WHAT IS EXPECTED:
Return every line below in which "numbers" appears.

[Data records]

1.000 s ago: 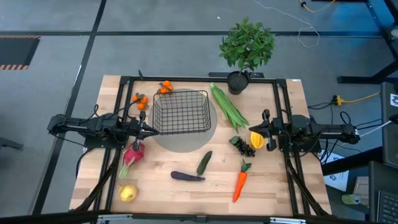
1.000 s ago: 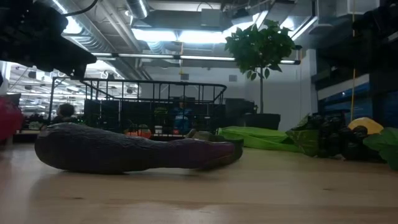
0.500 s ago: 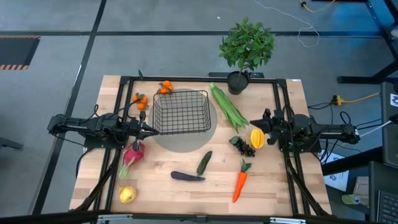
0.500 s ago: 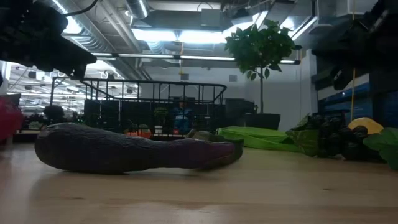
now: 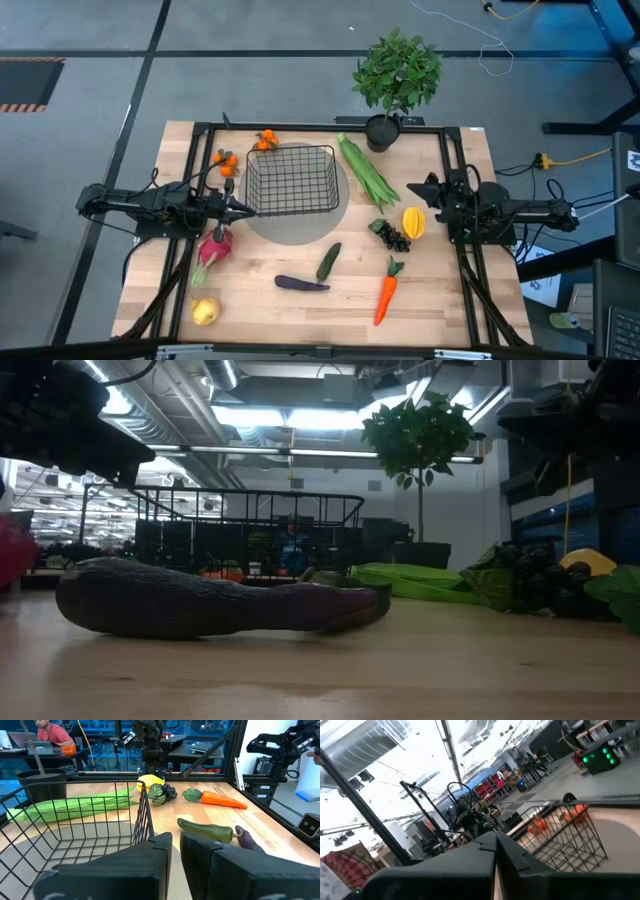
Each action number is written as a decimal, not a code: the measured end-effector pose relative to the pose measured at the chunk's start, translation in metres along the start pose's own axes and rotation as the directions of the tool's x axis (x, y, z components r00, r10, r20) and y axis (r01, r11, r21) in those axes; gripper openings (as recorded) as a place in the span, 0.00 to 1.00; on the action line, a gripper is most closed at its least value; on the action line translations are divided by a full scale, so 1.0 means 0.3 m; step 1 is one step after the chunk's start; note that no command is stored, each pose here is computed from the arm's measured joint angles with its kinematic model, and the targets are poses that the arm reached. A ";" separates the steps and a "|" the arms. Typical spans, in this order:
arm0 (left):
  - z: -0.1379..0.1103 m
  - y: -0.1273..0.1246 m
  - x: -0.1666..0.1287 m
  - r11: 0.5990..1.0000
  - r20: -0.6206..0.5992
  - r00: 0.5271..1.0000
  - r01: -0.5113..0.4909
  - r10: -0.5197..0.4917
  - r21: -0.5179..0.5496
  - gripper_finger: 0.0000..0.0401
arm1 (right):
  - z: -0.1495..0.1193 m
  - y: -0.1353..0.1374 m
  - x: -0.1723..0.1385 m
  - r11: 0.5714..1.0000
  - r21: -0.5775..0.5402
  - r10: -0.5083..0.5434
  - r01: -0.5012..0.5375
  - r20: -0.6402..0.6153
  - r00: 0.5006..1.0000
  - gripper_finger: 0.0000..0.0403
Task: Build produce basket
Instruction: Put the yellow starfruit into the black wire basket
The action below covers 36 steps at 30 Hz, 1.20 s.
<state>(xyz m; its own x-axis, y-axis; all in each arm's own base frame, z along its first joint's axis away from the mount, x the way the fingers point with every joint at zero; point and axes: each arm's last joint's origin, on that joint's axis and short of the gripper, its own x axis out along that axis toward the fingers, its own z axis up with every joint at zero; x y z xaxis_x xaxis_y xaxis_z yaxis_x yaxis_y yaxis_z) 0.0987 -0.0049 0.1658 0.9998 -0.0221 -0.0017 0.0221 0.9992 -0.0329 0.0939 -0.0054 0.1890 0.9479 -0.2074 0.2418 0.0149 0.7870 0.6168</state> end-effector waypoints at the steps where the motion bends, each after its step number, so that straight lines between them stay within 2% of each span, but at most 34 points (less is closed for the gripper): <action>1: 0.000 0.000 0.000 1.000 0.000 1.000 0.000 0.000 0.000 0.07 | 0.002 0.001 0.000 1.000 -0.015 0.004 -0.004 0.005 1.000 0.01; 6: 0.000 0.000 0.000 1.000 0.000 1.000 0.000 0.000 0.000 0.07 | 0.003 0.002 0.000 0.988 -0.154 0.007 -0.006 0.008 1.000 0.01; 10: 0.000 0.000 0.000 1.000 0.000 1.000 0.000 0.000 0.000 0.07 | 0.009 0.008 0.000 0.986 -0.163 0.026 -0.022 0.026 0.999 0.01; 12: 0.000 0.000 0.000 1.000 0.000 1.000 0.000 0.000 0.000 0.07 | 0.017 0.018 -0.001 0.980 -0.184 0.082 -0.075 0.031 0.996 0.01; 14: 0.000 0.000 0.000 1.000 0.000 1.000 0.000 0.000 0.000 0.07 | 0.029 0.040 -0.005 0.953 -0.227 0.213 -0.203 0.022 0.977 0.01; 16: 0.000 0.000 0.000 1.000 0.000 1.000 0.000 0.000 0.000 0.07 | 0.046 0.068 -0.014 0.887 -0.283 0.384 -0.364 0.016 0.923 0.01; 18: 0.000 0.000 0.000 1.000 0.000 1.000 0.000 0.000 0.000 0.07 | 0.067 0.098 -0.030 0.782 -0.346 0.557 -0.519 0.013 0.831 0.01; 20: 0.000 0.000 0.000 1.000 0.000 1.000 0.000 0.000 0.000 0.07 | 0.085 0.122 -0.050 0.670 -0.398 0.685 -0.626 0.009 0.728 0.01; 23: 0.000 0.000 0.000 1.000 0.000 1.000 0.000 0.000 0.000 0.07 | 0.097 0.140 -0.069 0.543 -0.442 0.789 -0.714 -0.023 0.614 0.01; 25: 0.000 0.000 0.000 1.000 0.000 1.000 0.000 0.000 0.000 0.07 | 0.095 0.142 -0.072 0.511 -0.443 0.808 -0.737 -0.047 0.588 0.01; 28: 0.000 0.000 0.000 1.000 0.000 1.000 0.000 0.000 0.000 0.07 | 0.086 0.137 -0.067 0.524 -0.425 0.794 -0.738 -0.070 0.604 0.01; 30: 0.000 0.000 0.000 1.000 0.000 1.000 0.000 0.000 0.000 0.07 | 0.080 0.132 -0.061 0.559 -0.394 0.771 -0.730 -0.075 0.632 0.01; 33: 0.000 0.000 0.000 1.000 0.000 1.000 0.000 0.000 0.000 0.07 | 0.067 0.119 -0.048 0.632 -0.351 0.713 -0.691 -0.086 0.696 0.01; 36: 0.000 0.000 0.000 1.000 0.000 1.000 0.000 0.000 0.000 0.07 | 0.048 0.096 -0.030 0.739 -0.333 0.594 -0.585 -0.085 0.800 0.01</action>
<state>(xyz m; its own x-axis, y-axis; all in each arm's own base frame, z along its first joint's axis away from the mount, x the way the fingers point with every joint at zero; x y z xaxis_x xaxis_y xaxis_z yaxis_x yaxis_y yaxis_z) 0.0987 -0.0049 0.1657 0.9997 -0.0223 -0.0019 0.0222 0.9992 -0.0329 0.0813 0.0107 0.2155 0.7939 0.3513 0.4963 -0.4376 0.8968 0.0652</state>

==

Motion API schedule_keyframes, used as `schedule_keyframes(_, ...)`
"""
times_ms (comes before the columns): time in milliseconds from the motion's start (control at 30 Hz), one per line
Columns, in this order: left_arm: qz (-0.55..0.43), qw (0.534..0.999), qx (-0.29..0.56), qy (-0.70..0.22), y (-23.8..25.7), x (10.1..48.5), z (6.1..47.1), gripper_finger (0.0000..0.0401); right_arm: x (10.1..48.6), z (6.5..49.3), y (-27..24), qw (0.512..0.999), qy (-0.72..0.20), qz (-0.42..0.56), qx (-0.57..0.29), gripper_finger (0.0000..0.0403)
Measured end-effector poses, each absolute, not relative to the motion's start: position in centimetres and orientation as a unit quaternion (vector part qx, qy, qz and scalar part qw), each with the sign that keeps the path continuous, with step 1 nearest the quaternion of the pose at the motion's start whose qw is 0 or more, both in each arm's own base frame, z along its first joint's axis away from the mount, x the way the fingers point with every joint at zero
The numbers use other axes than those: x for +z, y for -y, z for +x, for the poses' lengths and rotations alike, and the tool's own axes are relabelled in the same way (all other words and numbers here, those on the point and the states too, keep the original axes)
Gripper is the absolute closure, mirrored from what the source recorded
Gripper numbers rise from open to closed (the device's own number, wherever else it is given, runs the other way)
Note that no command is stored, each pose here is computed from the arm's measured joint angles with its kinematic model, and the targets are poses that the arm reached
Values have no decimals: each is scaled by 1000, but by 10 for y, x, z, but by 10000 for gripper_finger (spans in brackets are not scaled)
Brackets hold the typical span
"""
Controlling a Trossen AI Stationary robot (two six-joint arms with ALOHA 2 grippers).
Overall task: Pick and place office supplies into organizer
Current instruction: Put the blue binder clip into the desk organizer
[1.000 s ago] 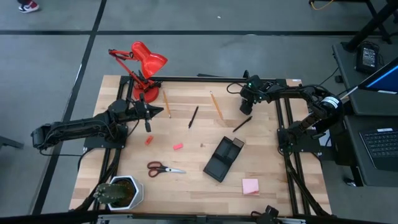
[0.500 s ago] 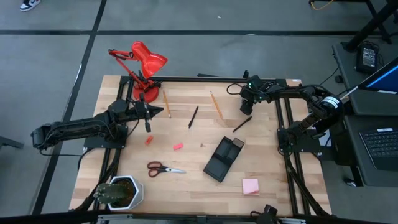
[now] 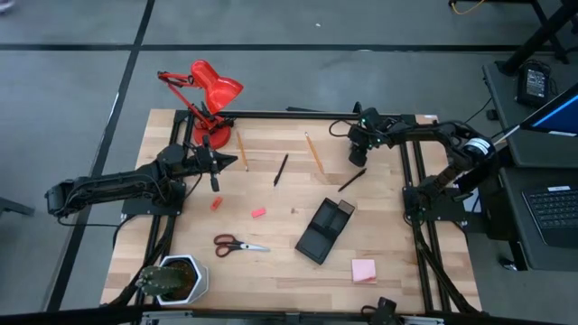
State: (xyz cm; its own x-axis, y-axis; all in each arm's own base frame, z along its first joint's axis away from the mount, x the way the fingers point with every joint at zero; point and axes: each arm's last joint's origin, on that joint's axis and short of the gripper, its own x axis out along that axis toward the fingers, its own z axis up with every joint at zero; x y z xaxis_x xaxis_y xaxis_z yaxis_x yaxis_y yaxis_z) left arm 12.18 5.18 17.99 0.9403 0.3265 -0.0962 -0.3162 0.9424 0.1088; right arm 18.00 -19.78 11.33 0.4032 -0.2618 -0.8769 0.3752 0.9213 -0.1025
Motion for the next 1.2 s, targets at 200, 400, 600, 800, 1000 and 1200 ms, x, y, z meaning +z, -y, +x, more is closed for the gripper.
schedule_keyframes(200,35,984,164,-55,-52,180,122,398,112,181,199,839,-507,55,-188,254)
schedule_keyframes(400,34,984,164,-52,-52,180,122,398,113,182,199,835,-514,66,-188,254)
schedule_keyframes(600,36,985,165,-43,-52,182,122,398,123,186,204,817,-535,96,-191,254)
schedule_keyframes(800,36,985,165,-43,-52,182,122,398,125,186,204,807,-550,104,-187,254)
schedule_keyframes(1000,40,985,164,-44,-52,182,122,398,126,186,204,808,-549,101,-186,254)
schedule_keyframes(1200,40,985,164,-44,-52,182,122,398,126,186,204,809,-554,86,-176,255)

ANSWER TO THIS EXERCISE:
The numbers use other axes than those: x for +z, y for -y, z for +x, for the poses' lengths and rotations alike, and the tool's own axes are relabelled in the same way (all other words and numbers here, those on the point and the states too, keep the original axes)
Gripper numbers rise from open to closed (the device's own number, wherever else it is given, runs the other way)

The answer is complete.